§ **Problem to solve**: Within the material below, transcribe exactly the lines from the one holding "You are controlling" through the one holding "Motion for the", keeping both ends and skipping the rest.

§ **Data segment**:

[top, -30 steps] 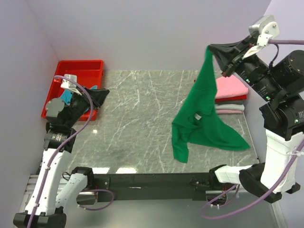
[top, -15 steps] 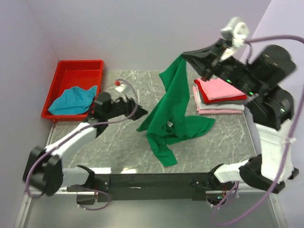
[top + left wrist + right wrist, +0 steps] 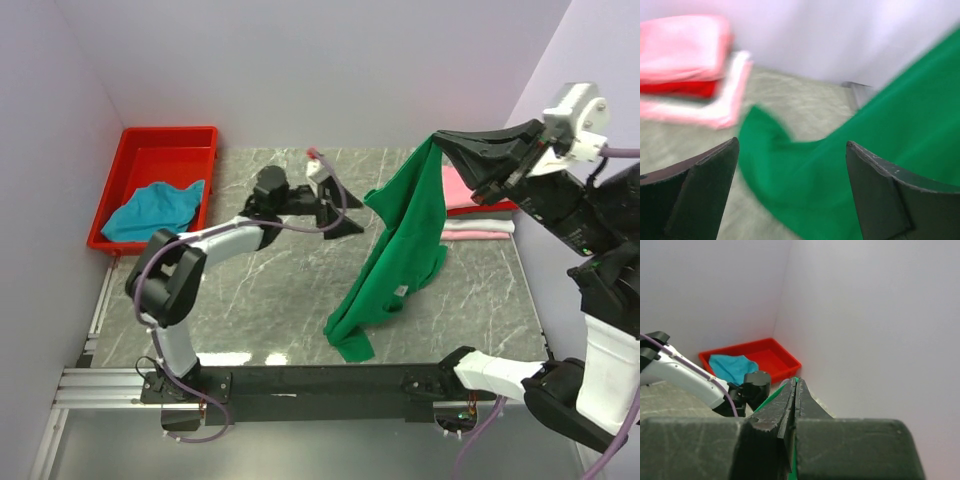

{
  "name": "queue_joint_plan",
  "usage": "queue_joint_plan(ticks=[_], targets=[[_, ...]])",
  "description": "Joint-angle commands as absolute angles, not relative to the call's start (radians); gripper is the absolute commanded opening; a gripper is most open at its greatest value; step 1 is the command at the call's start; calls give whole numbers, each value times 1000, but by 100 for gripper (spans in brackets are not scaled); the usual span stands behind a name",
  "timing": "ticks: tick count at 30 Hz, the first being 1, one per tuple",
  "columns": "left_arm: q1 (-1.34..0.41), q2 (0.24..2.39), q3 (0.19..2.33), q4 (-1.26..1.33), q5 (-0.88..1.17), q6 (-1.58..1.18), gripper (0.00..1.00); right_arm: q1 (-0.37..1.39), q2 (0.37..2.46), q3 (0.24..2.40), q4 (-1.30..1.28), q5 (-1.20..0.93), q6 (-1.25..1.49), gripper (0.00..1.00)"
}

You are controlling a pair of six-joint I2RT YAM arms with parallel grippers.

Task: Fold and stack the t-shirts
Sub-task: Flatten the tshirt out

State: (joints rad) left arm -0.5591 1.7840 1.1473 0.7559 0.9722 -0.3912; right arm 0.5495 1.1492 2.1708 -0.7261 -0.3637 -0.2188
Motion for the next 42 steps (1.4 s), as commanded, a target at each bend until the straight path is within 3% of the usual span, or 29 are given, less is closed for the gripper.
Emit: queue_joint_plan(ticks=[1, 5, 8, 16, 20, 26, 30, 32, 35, 36, 37, 40, 42], targets=[[-649, 1830, 1223, 933, 1216, -521, 89, 538, 1157, 2137, -718, -301, -248, 0], [-658, 1778, 1174, 781, 1070, -396, 80, 534, 1152, 2112, -729, -253, -276, 0], [-608, 1631, 1100, 672, 848, -298, 85, 531, 1149, 2091, -739, -218, -291, 0], [-578, 1320, 905, 374, 831, -77, 90, 500, 1103, 2003, -735, -156, -330, 0], [-653, 1194, 799, 322, 827, -32, 93, 471, 1088, 1979, -744, -167, -318, 0], [-771, 1305, 795, 359, 753, -78, 93, 407, 1080, 1971, -753, -225, -284, 0], [-868, 1443, 909, 272, 625, -58, 91, 374, 1080, 1968, -768, -255, -272, 0], [-890, 1514, 986, 201, 534, -48, 83, 370, 1075, 1959, -770, -264, -270, 0], [-888, 1569, 1064, 119, 555, -34, 41, 362, 1069, 1956, -776, -267, -270, 0], [-888, 1575, 1077, 109, 564, -32, 15, 361, 1069, 1956, -778, -267, -273, 0], [-888, 1574, 1083, 106, 572, -28, 2, 360, 1069, 1956, -779, -265, -273, 0], [-890, 1523, 1054, 114, 555, -11, 0, 356, 1071, 1948, -775, -261, -278, 0], [-888, 1454, 1057, 45, 405, 36, 0, 353, 1071, 1945, -767, -233, -285, 0]])
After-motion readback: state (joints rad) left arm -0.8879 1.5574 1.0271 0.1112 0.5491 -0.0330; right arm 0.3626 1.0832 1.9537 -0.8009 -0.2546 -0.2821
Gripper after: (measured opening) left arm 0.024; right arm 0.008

§ **Result of the exercise**:
You are controlling a pair of six-joint I2RT YAM arms with parallel grippers.

Task: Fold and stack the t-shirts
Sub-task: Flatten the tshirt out

State: (joints rad) left arm -0.5591 1.7840 1.1473 0.7559 0.9722 -0.3912; right arm 0.5495 1.1492 2.1708 -0.7261 -0.3637 -0.2188
Motion for the next 42 steps (1.4 s), as commanded, a target at each bend until the straight path is within 3% of the usual span, or 29 are given, less is closed for the gripper.

The requested output is complete.